BEGIN
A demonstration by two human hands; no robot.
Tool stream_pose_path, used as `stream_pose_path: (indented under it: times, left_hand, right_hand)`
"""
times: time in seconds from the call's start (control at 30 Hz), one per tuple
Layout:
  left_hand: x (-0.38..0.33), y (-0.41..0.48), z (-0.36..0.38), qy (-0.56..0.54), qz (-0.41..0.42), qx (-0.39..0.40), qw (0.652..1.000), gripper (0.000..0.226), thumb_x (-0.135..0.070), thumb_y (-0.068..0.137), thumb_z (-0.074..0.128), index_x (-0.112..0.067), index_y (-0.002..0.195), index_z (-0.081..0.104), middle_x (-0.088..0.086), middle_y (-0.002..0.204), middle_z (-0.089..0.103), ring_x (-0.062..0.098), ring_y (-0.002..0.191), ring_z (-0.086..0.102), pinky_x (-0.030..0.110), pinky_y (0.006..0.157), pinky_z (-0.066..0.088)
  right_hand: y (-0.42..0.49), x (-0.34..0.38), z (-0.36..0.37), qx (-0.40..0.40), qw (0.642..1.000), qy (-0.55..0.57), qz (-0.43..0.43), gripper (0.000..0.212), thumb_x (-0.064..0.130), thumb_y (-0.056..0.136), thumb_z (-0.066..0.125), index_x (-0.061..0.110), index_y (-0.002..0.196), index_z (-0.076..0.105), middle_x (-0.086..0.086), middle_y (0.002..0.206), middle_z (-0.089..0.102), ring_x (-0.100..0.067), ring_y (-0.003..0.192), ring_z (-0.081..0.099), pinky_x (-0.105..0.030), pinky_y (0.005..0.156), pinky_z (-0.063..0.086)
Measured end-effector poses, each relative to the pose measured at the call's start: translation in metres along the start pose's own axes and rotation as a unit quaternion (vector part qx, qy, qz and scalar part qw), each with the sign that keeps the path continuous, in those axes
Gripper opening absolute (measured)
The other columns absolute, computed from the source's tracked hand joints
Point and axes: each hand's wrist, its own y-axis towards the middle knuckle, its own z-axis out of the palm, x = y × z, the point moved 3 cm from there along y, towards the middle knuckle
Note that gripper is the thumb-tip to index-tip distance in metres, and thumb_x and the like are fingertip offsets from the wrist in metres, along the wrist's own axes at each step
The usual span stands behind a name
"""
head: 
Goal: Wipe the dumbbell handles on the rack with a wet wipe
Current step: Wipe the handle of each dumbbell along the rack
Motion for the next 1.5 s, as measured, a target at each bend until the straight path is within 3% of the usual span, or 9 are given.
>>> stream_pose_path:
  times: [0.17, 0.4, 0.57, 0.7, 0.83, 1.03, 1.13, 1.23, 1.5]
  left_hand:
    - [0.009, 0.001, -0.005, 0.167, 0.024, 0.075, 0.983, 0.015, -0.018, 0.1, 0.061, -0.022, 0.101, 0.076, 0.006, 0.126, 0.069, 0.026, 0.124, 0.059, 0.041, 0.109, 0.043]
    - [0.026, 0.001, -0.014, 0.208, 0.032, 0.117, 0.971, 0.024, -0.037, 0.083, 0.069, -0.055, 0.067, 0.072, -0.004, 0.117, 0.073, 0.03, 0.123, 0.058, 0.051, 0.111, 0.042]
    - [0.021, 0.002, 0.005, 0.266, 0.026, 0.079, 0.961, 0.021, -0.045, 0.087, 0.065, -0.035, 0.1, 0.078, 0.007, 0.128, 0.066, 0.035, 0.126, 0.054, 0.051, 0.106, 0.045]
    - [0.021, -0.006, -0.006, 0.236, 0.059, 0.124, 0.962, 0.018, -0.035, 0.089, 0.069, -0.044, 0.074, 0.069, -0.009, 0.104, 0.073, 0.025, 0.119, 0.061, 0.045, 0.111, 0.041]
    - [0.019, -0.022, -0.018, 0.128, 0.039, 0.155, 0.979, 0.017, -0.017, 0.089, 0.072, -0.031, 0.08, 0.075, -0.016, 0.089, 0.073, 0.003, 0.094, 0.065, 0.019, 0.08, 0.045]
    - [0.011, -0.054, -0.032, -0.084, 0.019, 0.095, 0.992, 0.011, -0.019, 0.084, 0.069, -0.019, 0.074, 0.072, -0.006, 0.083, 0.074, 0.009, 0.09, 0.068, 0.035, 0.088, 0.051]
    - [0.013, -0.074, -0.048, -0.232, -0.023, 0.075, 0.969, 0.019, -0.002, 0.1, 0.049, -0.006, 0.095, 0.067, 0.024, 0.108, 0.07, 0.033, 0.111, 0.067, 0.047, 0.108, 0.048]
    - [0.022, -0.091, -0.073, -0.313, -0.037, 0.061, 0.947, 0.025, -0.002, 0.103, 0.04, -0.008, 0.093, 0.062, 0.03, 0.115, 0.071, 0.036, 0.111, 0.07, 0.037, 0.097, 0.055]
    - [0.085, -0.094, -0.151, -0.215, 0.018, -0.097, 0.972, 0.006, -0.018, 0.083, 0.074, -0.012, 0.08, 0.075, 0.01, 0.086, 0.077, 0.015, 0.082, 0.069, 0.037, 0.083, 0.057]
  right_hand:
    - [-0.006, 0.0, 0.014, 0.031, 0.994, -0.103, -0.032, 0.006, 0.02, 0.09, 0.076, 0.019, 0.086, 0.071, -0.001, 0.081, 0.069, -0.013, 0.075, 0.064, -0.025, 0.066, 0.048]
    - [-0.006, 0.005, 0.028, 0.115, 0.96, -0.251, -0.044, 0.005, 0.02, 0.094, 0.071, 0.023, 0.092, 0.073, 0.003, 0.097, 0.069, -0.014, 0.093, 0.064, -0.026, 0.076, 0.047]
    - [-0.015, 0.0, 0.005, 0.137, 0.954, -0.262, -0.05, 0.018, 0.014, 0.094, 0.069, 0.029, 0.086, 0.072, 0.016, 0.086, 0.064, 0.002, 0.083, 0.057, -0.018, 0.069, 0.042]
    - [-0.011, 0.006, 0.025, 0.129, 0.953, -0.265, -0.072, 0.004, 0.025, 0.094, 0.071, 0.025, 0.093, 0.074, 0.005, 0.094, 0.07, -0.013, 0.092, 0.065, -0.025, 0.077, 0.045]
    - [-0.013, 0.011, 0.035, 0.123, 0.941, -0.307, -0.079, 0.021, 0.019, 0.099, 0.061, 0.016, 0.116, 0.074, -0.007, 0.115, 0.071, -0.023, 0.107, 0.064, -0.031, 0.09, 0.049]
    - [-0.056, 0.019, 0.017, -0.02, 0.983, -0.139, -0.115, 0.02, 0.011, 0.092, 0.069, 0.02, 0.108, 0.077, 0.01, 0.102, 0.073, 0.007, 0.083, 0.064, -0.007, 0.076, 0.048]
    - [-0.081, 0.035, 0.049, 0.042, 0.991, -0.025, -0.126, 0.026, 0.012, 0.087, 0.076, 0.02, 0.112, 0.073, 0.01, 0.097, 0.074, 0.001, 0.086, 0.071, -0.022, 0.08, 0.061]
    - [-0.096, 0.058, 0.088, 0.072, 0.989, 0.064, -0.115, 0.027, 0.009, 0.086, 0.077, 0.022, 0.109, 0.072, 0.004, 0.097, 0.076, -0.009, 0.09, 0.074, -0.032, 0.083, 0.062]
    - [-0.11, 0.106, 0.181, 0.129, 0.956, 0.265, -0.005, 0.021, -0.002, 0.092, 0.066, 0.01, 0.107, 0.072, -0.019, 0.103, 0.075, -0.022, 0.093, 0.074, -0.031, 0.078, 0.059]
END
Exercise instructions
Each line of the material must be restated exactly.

Solved exercise
A demonstration by two human hands; no robot.
Tool stream_pose_path, used as `stream_pose_path: (indented under it: times, left_hand, right_hand)`
"""
times: time in seconds from the call's start (control at 30 Hz), one per tuple
Layout:
  left_hand: x (-0.38..0.33), y (-0.41..0.48), z (-0.36..0.38), qy (-0.56..0.54), qz (-0.41..0.42), qx (-0.39..0.40), qw (0.652..1.000), gripper (0.000..0.226), thumb_x (-0.135..0.070), thumb_y (-0.068..0.137), thumb_z (-0.074..0.128), index_x (-0.112..0.067), index_y (-0.002..0.195), index_z (-0.081..0.104), middle_x (-0.088..0.086), middle_y (-0.002..0.204), middle_z (-0.089..0.103), ring_x (-0.062..0.098), ring_y (-0.002..0.191), ring_z (-0.086..0.102), pinky_x (-0.030..0.110), pinky_y (0.006..0.157), pinky_z (-0.066..0.088)
  right_hand: y (-0.42..0.49), x (-0.34..0.38), z (-0.36..0.37), qx (-0.40..0.40), qw (0.642..1.000), qy (-0.55..0.57), qz (-0.43..0.43), gripper (0.000..0.212), thumb_x (-0.064..0.130), thumb_y (-0.056..0.136), thumb_z (-0.066..0.125), index_x (-0.061..0.110), index_y (-0.002..0.196), index_z (-0.076..0.105), middle_x (-0.086..0.086), middle_y (0.002..0.206), middle_z (-0.089..0.102), ring_x (-0.100..0.067), ring_y (-0.003..0.192), ring_z (-0.081..0.099), pinky_x (-0.105..0.030), pinky_y (0.005..0.156), pinky_z (-0.063..0.086)
Measured end-effector poses, each relative to the pose measured at the call's start: translation in metres along the start pose's own axes and rotation as a unit quaternion (vector part qx, qy, qz and scalar part qw), each with the sign that keeps the path continuous, in those axes
Gripper opening absolute (measured)
The other columns absolute, computed from the source's tracked hand joints
Point and axes: each hand's wrist, its own y-axis towards the middle knuckle, its own z-axis out of the palm, x = y × z, the point moved 3 cm from there along y, towards the middle knuckle
Note that gripper is the thumb-tip to index-tip distance in metres, and thumb_x and the like are fingertip offsets from the wrist in metres, along the wrist's own axes at each step
The usual span stands behind a name
"""
head: 
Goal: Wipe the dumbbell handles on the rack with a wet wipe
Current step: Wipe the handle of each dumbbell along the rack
Motion for the next 1.5 s, as measured, a target at each bend until the straight path is within 3% of the usual span, or 9 are given.
>>> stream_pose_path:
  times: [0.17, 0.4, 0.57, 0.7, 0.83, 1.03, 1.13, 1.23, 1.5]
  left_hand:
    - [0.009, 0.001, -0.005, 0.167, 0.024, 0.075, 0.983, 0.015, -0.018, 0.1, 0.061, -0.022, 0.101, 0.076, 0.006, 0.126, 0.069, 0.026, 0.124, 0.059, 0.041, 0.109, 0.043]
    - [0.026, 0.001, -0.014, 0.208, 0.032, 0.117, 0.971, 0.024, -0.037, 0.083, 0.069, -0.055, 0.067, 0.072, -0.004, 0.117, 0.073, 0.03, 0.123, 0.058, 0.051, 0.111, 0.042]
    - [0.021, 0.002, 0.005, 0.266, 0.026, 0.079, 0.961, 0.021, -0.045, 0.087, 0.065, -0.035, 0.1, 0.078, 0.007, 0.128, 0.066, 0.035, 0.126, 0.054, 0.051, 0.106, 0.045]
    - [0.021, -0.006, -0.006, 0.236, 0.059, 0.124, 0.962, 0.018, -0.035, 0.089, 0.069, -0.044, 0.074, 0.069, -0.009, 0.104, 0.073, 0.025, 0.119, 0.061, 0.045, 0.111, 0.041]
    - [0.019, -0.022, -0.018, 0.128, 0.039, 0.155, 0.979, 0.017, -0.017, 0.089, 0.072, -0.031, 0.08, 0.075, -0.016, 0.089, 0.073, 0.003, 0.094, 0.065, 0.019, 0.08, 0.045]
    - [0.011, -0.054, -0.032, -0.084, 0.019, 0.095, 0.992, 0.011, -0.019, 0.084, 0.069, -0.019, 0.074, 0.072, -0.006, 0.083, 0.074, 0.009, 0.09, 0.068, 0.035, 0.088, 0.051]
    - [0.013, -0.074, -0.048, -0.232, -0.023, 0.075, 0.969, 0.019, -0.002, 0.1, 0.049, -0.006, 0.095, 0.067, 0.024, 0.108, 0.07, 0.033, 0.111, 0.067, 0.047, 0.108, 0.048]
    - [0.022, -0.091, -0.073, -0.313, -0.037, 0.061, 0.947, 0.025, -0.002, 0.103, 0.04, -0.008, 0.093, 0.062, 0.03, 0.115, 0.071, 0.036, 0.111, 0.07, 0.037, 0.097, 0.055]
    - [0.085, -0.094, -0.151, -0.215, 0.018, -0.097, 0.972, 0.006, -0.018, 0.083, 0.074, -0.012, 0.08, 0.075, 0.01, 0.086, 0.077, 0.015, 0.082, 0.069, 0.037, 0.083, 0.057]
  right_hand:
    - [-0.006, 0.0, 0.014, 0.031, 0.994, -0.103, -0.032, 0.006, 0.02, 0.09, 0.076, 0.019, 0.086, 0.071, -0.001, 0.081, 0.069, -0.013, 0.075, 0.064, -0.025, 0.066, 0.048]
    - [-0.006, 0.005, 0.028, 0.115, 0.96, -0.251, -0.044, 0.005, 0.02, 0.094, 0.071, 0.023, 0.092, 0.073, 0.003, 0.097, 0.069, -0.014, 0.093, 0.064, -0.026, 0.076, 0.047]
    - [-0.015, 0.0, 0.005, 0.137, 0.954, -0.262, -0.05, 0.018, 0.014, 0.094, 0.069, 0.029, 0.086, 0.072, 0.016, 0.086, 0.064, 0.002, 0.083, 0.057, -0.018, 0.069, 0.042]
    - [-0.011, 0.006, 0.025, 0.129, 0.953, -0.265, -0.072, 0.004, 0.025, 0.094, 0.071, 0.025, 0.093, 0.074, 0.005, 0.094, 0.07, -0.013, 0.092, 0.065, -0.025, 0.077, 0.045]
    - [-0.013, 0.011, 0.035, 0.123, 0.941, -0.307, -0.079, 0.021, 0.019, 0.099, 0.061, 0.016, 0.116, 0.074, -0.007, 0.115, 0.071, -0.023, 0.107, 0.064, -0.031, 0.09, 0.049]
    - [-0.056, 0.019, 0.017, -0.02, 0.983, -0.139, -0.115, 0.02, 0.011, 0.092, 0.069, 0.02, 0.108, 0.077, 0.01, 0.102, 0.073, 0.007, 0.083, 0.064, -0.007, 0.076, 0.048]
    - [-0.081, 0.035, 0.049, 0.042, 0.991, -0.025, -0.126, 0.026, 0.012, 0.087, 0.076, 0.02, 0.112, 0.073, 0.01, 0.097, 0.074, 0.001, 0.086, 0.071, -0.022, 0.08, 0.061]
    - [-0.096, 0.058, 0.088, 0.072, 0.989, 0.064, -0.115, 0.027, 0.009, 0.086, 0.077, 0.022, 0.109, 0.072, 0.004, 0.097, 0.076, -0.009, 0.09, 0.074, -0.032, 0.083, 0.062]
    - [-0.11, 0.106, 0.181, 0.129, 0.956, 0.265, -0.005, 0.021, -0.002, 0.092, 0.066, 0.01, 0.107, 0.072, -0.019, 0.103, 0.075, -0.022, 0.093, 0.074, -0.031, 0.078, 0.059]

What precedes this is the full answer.